The statements upon which the bondholders assert that they relied are in the third paragraph of the preamble to the Utilities Commission ordinance, which reads as follows:
"Whereas, it is deemed advisable by the Council that a permanent plan of municipal management, control and operation of said combined and consolidated municipal waterworks and sewer system and said proposed natural gas distribution system be now made of record for the assurance of efficient management, control and operation of said systems, free of political or partisan favoritism."

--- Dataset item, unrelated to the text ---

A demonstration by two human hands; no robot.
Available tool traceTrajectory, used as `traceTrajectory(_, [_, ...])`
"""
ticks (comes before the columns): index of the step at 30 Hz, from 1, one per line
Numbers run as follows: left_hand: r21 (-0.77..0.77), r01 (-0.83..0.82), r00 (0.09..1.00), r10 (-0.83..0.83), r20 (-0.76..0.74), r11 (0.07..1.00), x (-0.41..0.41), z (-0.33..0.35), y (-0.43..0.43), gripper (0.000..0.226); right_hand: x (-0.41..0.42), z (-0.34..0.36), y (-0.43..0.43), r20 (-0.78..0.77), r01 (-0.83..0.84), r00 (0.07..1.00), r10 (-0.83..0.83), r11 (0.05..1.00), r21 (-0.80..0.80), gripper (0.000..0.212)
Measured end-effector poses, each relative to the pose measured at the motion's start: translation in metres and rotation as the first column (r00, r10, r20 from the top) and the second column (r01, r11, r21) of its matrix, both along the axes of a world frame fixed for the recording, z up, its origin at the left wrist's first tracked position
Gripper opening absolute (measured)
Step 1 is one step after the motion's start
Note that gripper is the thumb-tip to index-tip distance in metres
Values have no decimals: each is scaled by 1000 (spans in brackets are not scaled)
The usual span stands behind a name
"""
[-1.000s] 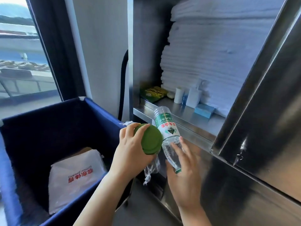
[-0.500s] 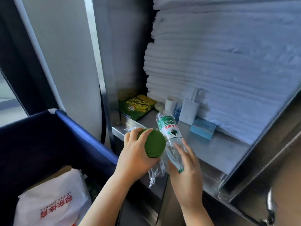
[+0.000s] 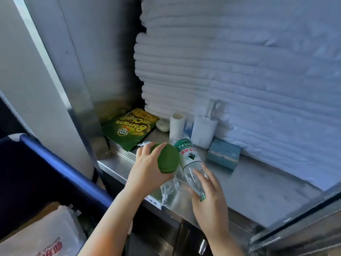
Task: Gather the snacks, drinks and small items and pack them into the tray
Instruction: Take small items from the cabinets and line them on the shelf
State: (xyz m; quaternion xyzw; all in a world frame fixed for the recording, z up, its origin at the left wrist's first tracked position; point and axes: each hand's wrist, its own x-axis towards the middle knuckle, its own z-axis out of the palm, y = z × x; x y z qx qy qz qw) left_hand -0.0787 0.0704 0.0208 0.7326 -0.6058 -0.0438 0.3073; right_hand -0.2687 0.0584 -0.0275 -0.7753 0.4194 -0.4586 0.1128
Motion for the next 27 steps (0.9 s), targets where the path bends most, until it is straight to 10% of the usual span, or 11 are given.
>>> traceTrajectory(27, [100,241,924,-260,281,965,12,-8,-43,71,-24,16,3,80,225,971,-226,974,27,45])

Even if it be assumed that this is a representation that would be binding upon the City, were it in the body of a contract or an ordinance, the fact that it appears in the preamble to the ordinance is fatal to the contention of the bondholders. A preamble to a statute or ordinance, the same as a preamble to a contract, is merely an introductory clause, expressing the reasons for and objects sought to be accomplished by the body of the enactment or agreement, and is not an essential part thereof. Jones v. City of Paducah, 283 Ky. 628, 142 S.W.2d 365. Consequently, if the City be bound by a contract, it must be found in the body of the Utility Commission ordinance, since the statements in the preamble cannot be the foundation of an agreement. Admittedly, there is no contract, or basis for one, in the body of that ordinance. Nor can the City be bound by an estoppel based upon the statements in the preamble as they, at most, are representations of the reasons, honestly and truthfully expressed, which led the City Council, as then constituted, to create the Utility Commission. Certainly, a city council cannot be estopped from concluding that the stated reasons are no longer valid, or that a desired purpose can be better accomplished by another course of action, because it has previously made a bare statement of those reasons or that purpose. See Metropolitan Life Ins. Co. v. Childs Co., 230 N.Y. 285, 130 N.E. 295, 14 A.L.R. 658; Robinson v. Paxton, 210 Ky. 575, 276 S.W. 500. In the light of the foregoing, it necessarily follows that the enactment of the Utility Commission ordinance before the sale of the bonds and its publication for the information of bondbidders have no legal significance.
The lower court was guided by the Keathley case, supra. While that opinion contains language which supports the claim of these bondholders, in that case there was an express contract between the municipality and the bondbidders providing for a utility commission during the life of the bonds. It was properly determined that the ordinance creating the Board of Water Commissioners could not be repealed so long as a bond of that issue of bonds was outstanding. What was said beyond that was obiter dictum.
The judgment is reversed and the case is remanded for proceedings in conformity with this opinion.